--- Assignment ---
Would you write out the data below exactly, with every line intact?

--- Stored data ---
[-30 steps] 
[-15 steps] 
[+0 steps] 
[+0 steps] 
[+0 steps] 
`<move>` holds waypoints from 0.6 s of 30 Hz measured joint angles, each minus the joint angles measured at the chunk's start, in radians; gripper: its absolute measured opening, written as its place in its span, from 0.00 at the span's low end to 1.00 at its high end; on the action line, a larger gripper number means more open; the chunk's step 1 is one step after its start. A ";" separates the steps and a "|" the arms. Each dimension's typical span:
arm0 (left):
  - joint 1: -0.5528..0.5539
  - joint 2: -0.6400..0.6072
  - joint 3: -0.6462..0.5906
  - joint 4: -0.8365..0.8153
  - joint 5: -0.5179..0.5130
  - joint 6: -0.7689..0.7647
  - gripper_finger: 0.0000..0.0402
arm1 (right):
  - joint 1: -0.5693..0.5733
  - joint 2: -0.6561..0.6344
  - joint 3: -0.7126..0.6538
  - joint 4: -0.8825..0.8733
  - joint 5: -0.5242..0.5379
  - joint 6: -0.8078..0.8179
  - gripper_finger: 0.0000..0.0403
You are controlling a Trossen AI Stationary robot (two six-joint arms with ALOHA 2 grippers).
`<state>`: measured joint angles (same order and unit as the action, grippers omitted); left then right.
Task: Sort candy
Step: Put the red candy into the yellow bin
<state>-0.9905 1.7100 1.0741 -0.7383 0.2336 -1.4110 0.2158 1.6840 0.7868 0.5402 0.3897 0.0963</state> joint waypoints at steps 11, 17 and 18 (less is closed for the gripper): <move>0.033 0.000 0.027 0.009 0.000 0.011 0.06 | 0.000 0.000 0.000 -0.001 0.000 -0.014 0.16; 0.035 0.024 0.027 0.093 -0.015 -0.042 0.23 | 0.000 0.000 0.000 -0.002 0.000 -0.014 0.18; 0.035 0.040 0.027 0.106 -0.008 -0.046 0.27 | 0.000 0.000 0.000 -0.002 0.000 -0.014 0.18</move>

--- Result of this task ---
[-30 steps] 
[-15 steps] 
[+0 steps] 
[+0 steps] 
[+0 steps] 
`<move>` holds waypoints from 0.6 s of 30 Hz measured joint angles, each minus the joint angles measured at the chunk's start, in radians; gripper: its absolute measured opening, written as its place in its span, from 0.00 at the span's low end to 1.00 at its high end; on the action line, a larger gripper number means more open; the chunk's step 1 is one step after its start. A ";" separates the steps and a "|" the arms. Each dimension's typical span:
arm0 (left):
  - joint 1: -0.5528..0.5539
  - joint 2: -0.6400..0.6072
  - joint 3: -0.6462..0.5906
  - joint 4: -0.8365..0.8153
  - joint 5: -0.5179..0.5130
  - joint 6: -0.7689..0.7647
  - gripper_finger: 0.0000..0.0402
arm1 (right):
  - joint 1: -0.5693..0.5733
  - joint 2: -0.6561..0.6344
  - joint 3: -0.7126..0.6538
  - joint 4: -0.8825..0.8733
  - joint 5: -0.5242..0.5379
  - joint 6: -0.8078..0.8179
  - gripper_finger: 0.0000..0.0403
You are controlling a Trossen AI Stationary robot (two six-joint arms with ALOHA 2 grippers).
`<state>`: measured joint angles (same order and unit as the action, grippers omitted); left then right.
Task: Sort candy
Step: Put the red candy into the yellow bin
<state>-0.9905 1.7100 1.0741 -0.7383 0.2336 -1.4110 0.2158 1.6840 0.7868 0.5402 0.3897 0.0963</state> joint waypoints at steps 11, 17 and 18 (less is closed for the gripper): <move>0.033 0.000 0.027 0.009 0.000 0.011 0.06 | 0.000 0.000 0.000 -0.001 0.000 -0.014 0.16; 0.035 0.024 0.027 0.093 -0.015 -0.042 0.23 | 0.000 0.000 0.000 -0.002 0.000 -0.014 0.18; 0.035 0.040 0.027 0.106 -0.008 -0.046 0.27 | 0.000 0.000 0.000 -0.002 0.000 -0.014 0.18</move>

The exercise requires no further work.